En l'espèce, dès lors que la société [M] obtient gain de cause à hauteur d'appel, M. [Z] sera débouté de sa demande de dommages et intérêts pour appel abusif.
Sur les dépens et l'article 700 du code de procédure civile
Dès lors que la mesure d'instruction sollicitée a été strictement limitée à l'objectif poursuivi, de sorte que le recours en rétractation exercé par la société [M] était en partie fondé, il y a lieu d'infirmer l'ordonnance entreprise en ce qu'elle a mis les dépens à sa charge et l'a condamnée au paiement de la somme de 5 000 euros au titre de l'article 700 du code de procédure civile.
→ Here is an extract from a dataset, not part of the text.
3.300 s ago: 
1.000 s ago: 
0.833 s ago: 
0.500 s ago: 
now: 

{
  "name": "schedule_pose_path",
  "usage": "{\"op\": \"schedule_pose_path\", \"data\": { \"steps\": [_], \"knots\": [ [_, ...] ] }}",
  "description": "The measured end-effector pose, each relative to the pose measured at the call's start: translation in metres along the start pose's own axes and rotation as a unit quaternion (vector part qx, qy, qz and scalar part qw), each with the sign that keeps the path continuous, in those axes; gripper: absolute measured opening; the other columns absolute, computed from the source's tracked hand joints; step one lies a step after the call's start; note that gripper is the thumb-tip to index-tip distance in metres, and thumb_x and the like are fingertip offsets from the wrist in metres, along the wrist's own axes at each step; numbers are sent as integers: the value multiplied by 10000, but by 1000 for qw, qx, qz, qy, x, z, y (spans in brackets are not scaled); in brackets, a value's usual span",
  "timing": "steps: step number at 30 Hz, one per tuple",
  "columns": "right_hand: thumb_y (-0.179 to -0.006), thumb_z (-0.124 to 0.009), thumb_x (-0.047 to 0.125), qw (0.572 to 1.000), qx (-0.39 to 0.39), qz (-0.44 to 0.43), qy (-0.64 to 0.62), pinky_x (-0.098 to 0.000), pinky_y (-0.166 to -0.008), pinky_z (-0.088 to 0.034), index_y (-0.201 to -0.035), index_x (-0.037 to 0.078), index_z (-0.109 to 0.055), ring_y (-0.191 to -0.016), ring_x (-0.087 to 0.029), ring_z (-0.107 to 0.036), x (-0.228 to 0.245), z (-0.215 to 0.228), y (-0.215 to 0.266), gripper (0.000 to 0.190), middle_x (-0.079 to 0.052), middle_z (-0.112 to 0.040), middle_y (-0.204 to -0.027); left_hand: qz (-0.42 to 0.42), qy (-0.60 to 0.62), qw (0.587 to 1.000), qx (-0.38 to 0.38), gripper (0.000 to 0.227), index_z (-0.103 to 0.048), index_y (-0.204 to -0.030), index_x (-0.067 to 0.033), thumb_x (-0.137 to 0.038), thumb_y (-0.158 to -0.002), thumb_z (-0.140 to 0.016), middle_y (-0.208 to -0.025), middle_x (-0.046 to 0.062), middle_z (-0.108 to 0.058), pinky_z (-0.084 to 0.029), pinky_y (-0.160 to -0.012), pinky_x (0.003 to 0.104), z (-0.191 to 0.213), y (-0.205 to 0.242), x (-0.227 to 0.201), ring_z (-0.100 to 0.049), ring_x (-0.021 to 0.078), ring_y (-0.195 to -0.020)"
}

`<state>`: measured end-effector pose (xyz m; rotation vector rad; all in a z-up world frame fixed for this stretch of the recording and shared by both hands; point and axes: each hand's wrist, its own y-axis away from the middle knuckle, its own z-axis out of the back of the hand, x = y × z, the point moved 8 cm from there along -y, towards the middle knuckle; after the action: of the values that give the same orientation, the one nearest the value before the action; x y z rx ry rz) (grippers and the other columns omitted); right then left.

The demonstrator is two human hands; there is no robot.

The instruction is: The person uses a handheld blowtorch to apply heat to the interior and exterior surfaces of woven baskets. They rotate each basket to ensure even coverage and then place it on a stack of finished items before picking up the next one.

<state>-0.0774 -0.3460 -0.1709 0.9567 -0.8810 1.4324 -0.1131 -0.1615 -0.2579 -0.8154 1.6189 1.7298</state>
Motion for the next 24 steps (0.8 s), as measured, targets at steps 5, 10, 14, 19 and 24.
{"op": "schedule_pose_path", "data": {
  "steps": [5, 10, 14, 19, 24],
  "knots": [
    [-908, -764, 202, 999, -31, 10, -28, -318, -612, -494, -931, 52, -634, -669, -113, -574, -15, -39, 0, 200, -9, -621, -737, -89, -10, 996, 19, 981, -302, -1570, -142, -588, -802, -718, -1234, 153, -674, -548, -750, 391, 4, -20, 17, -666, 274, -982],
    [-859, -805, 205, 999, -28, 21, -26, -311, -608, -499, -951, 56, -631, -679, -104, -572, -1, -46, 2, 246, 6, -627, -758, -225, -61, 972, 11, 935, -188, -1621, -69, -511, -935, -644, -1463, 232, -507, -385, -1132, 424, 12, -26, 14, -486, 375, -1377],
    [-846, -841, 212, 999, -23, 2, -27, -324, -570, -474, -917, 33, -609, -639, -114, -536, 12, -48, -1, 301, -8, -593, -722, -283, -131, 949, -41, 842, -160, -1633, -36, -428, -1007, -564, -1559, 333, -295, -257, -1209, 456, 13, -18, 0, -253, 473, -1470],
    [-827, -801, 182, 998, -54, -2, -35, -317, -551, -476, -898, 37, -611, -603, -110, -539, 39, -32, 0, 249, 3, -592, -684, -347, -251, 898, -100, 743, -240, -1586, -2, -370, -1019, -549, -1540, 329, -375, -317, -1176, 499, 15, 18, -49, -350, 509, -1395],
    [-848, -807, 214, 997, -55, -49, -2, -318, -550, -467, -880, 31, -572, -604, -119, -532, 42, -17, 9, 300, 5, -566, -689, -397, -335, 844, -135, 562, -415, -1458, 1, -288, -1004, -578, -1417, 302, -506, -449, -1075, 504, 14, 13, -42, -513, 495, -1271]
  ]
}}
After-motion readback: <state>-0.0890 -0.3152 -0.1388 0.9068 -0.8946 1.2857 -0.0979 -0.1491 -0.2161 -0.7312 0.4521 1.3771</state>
Il y a donc lieu de laisser à chaque partie la charge de ses dépens de première instance et d'appel et de dire n'y avoir lieu, de ce fait, à la distraction de ceux d'appel au profit de Me Françoise Boulan, membre de la SELARL LX Aix-en-Provence, avocats associés aux offres de droit, conformément à l'article 699 du code de procédure civile.
Dans ces conditions, l'équité ne commande pas de faire application des dispositions de l'article 700 du code de procédure civile en faveur de l'une ou de l'autre des parties, de sorte qu'elles seront déboutées de leur demande formée de ce chef.
PAR CES MOTIFS
La cour,
Confirme l'ordonnance entreprise en ce qu'elle a déclaré irrecevable la demande de M. [U] [Z] tendant à faire interdiction à la SAS [M] de conserver et d'utiliser ses informations personnelles et de sa famille, et notamment les courriers et fichiers personnels et tous échanges avec son avocat, sous astreinte ;
L'infirme en toutes ses autres dispositions ;
Statuant à nouveau et y ajoutant,
Rétracte partiellement l'ordonnance sur requête en date du 16 octobre 2024 rendue par le président du tribunal judiciaire de Grasse ;
Limite l'ensemble de la mesure d'instruction ordonnée, qu'il s'agisse des échanges de courriels ou de la copie ou l'enregistrement des éléments recherchés, dans le temps à la période allant du 21 décembre 2023 au 15 janvier 2024, et ce, quelle que soit la date de création desdits éléments ;
Limite la mesure d'instruction ordonnée s'agissant uniquement des mots- clés 'chiffres', 'plan', 'devis', 'gestion', 'offres', 'tarifs', 'rapport', 'contrat', 'budget', 'film' et 'fourniture' qui devront être utilisés en les combinant avec le mot-clé '[M]' et/ou les autres mots-clés ;
Ordonne en conséquence à la SAS [M] et à M. [U] [Z] de restituer au commissaire de justice commis la copie des éléments appréhendés qui leur ont été remis afin qu'ils soient détruits ;
Fait interdiction à la SAS [M] et à M. [U] [Z] d'utiliser lesdits éléments ;
Ordonne au commissaire de justice commis de dresser un nouveau procès-verbal de constat qui sera déposé au greffe du tribunal judiciaire de Grasse dans les deux mois de la présente décision, et dont un exemplaire sera remis à la SAS [M] et M. [U] [Z], en y annexant l'ensemble des éléments appréhendés qui devront être recueillis conformément à sa mission, telle qu'elle a été circonscrite dans le temps et dans son objet aux termes du présent arrêt ;
Déclare recevable la demande de dommages et intérêts formée par M. [U] [Z] pour appel abusif ;
Déboute M. [U] [Z] de sa demande de dommages et intérêts pour appel abusif ;
Déboute la SAS [M] de sa demande formée au titre de l'article 700 du code de procédure civile pour les frais exposés en première instance et en appel non compris dans les dépens ;
Déboute M. [U] [Z] de sa demande formulée sur le même fondement ;
Laisse à chaque partie la charge de ses dépens de première instance et d'appel et dit n'y avoir lieu, de ce fait, à la distraction de ceux d'appel au profit de Me Françoise Boulan, membre de la SELARL LX Aix-en-Provence, avocats associés aux offres de droit, conformément à l'article 699 du code de procédure civile.